> [Problem description]: Write out the data in full, exactly as shown.

> [Records provided]:
*** Begin section ***

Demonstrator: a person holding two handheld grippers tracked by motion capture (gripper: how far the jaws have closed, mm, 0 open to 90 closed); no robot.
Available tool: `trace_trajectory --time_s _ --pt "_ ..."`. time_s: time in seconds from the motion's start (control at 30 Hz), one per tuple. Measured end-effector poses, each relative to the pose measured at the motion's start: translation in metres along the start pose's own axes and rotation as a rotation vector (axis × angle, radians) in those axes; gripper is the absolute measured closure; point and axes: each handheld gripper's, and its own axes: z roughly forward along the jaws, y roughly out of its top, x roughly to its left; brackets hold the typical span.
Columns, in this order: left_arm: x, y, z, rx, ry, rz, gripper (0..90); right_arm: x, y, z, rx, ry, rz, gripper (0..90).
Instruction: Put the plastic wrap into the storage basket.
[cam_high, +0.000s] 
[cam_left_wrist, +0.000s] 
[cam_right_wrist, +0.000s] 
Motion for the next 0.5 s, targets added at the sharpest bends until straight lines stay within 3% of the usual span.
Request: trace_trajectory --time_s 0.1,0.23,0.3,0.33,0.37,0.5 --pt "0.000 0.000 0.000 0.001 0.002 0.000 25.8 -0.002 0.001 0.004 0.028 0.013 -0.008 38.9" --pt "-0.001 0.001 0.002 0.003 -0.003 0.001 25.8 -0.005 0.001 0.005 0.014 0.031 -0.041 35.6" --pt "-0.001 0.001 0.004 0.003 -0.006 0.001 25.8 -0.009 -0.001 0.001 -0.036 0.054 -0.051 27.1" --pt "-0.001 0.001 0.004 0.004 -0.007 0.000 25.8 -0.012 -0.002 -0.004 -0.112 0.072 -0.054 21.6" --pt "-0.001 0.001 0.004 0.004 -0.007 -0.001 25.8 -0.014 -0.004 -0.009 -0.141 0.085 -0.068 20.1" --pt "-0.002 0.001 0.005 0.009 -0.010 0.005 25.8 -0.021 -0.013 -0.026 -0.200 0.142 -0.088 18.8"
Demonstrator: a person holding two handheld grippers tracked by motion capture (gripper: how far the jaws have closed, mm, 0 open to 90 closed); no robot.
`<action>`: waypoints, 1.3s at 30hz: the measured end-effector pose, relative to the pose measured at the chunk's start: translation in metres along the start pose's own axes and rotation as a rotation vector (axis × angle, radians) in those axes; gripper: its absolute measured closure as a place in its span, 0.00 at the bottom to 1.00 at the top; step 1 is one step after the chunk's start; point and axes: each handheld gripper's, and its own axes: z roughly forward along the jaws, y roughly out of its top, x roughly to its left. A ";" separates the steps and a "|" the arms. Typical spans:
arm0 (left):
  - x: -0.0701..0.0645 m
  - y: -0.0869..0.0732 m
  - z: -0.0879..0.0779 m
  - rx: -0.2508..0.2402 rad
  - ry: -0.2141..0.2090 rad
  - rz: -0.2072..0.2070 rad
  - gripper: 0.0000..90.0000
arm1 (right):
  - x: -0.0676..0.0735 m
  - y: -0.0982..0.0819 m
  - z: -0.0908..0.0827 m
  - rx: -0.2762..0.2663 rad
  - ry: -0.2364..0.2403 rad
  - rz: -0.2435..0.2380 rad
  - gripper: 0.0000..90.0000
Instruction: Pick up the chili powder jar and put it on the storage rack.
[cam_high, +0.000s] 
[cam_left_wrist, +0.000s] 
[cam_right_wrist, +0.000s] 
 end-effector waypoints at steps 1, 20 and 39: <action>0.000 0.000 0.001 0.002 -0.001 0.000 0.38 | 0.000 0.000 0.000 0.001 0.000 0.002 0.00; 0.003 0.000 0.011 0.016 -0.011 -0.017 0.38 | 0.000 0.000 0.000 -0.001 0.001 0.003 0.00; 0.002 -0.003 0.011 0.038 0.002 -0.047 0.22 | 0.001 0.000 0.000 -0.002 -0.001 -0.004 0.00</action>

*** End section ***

> [Response below]:
Demonstrator: a person holding two handheld grippers tracked by motion capture (gripper: how far the jaws have closed, mm, 0 open to 90 closed); no robot.
Available tool: `trace_trajectory --time_s _ --pt "_ ..."`. time_s: time in seconds from the motion's start (control at 30 Hz), one per tuple. Measured end-effector poses, each relative to the pose measured at the motion's start: translation in metres along the start pose's own axes and rotation as a rotation vector (axis × angle, radians) in those axes; gripper is the absolute measured closure; point and axes: each handheld gripper's, and its own axes: z roughly forward along the jaws, y roughly out of its top, x roughly to its left; brackets hold the typical span.
Columns, in this order: left_arm: x, y, z, rx, ry, rz, gripper (0..90); right_arm: x, y, z, rx, ry, rz, gripper (0..90).
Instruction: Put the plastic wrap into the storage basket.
[cam_high, +0.000s] 
[cam_left_wrist, +0.000s] 
[cam_right_wrist, +0.000s] 
Motion for the next 0.5 s, targets added at the sharpest bends until straight lines stay within 3% of the usual span.
Request: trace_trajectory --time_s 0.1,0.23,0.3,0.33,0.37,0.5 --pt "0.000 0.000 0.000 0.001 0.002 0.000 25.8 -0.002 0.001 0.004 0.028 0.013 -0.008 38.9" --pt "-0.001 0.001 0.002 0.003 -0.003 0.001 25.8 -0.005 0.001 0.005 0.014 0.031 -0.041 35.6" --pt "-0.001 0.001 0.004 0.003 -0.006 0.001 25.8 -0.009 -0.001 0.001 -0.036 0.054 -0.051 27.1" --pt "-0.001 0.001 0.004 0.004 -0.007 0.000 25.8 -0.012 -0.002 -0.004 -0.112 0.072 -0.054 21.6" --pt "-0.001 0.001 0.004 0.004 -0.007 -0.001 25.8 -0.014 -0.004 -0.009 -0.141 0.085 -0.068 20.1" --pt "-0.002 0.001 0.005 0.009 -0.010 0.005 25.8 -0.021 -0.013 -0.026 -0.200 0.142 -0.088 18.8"
Demonstrator: a person holding two handheld grippers tracked by motion capture (gripper: how far the jaws have closed, mm, 0 open to 90 closed); no robot.
`<action>`: waypoints, 1.3s at 30hz: the measured end-effector pose, relative to the pose measured at the chunk's start: translation in metres along the start pose's own axes and rotation as a rotation vector (axis × angle, radians) in those axes; gripper: its absolute measured closure as a place in its span, 0.00 at the bottom to 1.00 at the top; step 1 is one step after the chunk's start; point and axes: each handheld gripper's, and its own axes: z roughly forward along the jaws, y roughly out of its top, x roughly to its left. A ";" separates the steps and a "|" the arms. Typical spans:
arm0 (left):
  - x: -0.0701..0.0645 m
  - y: -0.0869..0.0732 m
  - z: -0.0879..0.0779 m
  - rx: -0.2508..0.2402 rad
  - ry: -0.2141..0.2090 rad
  - rz: -0.2072..0.2070 rad
  - gripper: 0.0000..90.0000
arm1 (right):
  - x: -0.0676..0.0735 m
  - y: -0.0982..0.0819 m
  - z: -0.0908..0.0827 m
  - rx: -0.2762..0.2663 rad
  - ry: -0.2364..0.2403 rad
  - rz: -0.2435..0.2380 rad
  - gripper: 0.0000..90.0000
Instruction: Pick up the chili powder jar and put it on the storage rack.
[cam_high, +0.000s] 
[cam_left_wrist, +0.000s] 
[cam_right_wrist, +0.000s] 
 end-effector waypoints at steps 1, 20 and 39: <action>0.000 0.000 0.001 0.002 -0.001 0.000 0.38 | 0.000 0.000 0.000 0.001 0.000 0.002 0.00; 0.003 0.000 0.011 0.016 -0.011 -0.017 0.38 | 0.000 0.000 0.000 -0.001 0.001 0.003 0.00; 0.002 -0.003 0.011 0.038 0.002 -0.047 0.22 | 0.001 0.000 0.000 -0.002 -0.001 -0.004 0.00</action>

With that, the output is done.